[Your instructions] Once you reach the line containing "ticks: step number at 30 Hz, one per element" in the entries below, write out that line and each one after it down to the line containing "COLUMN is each", exactly and with nothing added.

─── Material to process ───

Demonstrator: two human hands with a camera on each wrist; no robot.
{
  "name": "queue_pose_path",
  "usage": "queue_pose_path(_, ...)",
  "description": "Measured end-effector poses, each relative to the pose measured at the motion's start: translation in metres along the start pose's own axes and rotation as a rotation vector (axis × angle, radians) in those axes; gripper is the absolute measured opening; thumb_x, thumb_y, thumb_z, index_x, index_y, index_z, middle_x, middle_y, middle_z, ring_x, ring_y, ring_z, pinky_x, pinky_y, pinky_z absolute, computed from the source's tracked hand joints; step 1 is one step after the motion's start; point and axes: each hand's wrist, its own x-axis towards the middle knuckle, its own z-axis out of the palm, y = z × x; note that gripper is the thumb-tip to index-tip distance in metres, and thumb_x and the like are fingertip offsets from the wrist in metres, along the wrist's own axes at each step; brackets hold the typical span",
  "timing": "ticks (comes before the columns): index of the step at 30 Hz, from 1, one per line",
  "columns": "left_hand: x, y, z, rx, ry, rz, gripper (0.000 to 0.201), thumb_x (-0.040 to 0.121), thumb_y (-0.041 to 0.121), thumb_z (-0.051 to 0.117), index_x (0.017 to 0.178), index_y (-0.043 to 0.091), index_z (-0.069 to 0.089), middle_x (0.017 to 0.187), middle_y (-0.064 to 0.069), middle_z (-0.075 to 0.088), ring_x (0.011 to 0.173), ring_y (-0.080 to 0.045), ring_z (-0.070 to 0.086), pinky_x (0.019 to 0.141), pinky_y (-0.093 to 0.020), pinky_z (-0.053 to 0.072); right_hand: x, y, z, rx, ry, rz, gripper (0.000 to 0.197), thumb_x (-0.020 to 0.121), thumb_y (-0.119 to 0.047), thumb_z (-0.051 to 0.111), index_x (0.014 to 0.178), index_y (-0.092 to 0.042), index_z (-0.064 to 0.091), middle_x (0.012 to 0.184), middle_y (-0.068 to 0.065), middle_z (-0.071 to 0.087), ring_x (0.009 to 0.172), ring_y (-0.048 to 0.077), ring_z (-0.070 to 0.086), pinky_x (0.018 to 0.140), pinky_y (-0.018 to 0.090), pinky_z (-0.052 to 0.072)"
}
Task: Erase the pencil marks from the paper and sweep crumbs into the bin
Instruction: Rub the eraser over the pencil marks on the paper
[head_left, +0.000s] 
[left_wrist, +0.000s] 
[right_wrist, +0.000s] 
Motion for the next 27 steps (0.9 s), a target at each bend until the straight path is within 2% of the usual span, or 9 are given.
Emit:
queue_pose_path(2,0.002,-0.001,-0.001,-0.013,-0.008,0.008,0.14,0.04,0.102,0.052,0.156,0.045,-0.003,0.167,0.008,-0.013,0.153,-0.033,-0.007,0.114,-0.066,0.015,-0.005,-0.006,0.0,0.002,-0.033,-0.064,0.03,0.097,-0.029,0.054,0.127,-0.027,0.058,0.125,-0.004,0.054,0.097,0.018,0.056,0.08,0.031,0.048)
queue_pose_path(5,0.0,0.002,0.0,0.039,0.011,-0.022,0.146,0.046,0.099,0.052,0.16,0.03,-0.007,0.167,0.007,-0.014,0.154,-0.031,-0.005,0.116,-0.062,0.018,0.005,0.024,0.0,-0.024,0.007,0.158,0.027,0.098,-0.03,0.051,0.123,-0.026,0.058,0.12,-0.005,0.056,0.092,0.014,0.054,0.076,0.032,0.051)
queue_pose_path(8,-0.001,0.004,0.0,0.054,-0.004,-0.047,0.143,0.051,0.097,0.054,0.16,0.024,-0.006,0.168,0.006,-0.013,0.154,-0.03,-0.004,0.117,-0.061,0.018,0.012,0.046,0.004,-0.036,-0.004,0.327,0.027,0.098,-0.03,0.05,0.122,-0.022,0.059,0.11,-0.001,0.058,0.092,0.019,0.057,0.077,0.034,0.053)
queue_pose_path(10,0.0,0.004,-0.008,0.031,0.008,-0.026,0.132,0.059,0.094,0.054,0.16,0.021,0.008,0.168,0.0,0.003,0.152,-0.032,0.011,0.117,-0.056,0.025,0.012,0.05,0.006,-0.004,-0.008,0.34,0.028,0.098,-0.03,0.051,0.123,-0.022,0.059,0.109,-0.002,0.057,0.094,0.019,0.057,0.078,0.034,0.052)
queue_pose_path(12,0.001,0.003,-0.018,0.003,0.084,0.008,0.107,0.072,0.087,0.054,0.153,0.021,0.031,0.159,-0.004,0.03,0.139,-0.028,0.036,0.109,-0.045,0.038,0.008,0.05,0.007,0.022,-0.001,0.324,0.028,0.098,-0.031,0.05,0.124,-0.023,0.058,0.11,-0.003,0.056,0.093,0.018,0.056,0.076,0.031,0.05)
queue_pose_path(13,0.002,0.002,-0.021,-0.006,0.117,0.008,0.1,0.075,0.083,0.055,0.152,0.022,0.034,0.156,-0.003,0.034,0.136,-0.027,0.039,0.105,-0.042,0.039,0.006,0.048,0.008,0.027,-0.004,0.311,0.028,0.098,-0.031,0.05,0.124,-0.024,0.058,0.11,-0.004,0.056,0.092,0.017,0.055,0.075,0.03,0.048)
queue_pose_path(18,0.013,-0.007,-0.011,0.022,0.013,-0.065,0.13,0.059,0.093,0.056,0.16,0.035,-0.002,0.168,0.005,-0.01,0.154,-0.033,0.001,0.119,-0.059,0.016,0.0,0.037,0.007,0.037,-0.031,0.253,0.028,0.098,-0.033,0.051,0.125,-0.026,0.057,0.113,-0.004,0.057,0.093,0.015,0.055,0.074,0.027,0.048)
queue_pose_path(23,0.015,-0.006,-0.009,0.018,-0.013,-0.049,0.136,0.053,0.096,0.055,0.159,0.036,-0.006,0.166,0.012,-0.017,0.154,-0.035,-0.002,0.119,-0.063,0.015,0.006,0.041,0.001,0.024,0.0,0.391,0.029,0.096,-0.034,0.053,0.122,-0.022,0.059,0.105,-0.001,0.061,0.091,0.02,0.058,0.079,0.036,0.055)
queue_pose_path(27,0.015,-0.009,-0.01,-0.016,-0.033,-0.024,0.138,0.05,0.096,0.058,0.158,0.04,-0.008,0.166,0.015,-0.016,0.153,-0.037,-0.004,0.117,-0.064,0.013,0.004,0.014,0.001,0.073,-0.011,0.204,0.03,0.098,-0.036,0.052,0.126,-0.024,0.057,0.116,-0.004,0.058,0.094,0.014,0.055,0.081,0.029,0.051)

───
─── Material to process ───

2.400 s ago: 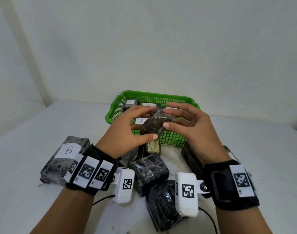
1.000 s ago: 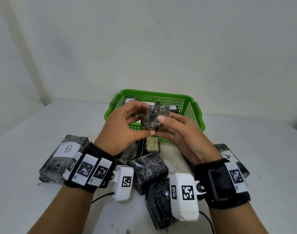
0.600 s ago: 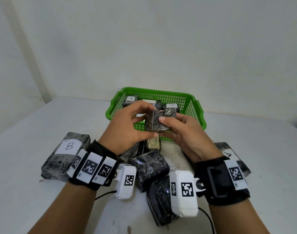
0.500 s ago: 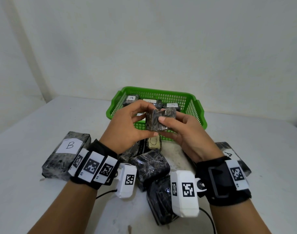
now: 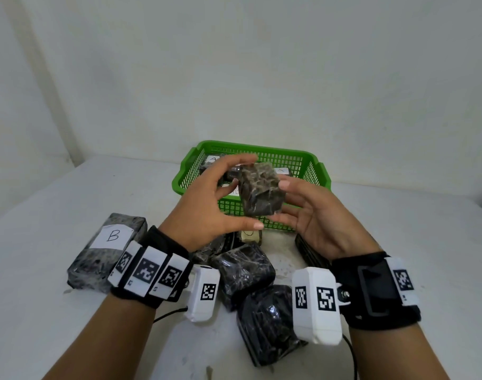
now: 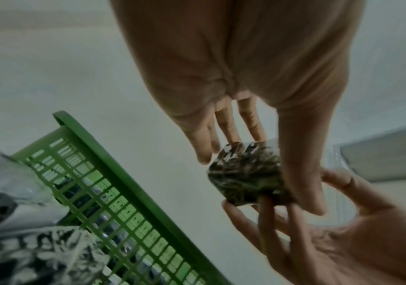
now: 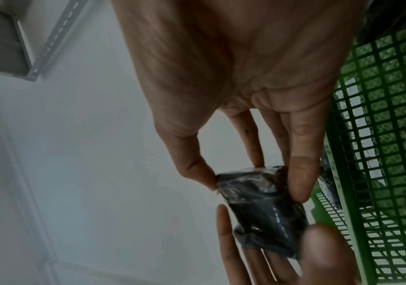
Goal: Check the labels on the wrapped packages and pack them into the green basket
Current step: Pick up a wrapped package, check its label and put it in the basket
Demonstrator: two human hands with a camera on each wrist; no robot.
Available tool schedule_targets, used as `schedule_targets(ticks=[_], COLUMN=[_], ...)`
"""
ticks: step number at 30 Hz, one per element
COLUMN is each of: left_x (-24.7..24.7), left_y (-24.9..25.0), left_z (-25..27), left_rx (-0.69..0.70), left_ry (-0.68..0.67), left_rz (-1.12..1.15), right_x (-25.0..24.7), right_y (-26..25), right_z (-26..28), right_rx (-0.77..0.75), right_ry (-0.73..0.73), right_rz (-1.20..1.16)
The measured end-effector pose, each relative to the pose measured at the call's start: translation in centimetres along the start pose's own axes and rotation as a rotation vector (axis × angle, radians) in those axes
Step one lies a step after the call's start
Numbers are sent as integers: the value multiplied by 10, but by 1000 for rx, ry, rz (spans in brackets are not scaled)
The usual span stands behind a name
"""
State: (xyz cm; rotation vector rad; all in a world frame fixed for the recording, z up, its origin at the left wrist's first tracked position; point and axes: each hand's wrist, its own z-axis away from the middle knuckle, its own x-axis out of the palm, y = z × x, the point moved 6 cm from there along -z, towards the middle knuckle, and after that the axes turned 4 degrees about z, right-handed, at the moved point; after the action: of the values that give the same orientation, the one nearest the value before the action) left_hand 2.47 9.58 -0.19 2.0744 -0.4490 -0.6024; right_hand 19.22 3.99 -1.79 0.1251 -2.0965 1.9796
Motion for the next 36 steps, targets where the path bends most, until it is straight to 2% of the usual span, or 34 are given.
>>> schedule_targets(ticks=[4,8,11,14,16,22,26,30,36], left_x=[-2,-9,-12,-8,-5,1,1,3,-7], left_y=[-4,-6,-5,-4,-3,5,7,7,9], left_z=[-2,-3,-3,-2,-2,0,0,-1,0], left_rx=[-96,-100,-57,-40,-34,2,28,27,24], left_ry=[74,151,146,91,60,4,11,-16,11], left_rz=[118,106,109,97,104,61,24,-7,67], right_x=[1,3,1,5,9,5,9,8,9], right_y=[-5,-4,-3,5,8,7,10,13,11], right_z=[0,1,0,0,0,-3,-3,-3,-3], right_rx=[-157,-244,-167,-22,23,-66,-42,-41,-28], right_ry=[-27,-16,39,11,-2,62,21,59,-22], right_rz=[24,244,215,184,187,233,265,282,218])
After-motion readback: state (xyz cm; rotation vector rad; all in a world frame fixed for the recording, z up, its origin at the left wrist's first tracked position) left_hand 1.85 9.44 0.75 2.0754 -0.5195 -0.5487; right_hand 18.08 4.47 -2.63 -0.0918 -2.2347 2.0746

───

[Finished exercise]
ticks: step number at 30 Hz, one per element
COLUMN is each of: left_x (-24.7..24.7), left_y (-24.9..25.0), left_z (-25..27), left_rx (-0.69..0.70), left_ry (-0.68..0.67), left_rz (-1.12..1.15), right_x (-25.0..24.7), right_y (-26..25), right_z (-26..28), right_rx (-0.77..0.75), right_ry (-0.73..0.73), right_rz (-1.20..1.16)

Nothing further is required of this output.